### Task description
Tally the lines in the data below in which the word "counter" occurs, then give only the total.

### Data shown
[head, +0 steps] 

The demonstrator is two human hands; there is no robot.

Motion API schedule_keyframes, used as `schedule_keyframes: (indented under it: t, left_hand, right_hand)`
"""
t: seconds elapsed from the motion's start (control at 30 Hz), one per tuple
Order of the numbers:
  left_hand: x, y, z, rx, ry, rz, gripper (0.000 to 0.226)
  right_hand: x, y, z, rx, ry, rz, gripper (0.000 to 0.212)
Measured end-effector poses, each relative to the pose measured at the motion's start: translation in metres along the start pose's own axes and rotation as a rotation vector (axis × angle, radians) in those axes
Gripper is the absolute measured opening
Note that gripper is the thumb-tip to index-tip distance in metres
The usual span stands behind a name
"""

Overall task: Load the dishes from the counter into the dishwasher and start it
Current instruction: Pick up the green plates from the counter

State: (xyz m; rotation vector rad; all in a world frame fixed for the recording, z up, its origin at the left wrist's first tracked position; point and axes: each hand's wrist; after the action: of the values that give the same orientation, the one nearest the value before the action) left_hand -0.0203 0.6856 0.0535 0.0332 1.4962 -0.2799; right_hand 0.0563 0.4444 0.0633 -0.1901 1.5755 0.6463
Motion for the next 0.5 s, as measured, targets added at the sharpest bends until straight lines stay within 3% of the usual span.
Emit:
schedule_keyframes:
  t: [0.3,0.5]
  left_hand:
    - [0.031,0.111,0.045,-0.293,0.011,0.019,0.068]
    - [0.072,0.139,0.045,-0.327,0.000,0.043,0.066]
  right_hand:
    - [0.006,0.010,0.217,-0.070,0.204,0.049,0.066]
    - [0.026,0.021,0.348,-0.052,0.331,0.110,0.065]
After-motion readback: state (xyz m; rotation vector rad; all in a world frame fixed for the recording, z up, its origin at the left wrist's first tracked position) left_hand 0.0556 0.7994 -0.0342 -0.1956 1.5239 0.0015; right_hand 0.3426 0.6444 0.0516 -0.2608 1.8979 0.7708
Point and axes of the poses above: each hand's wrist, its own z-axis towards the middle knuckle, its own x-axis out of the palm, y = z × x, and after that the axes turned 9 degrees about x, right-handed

### Output
2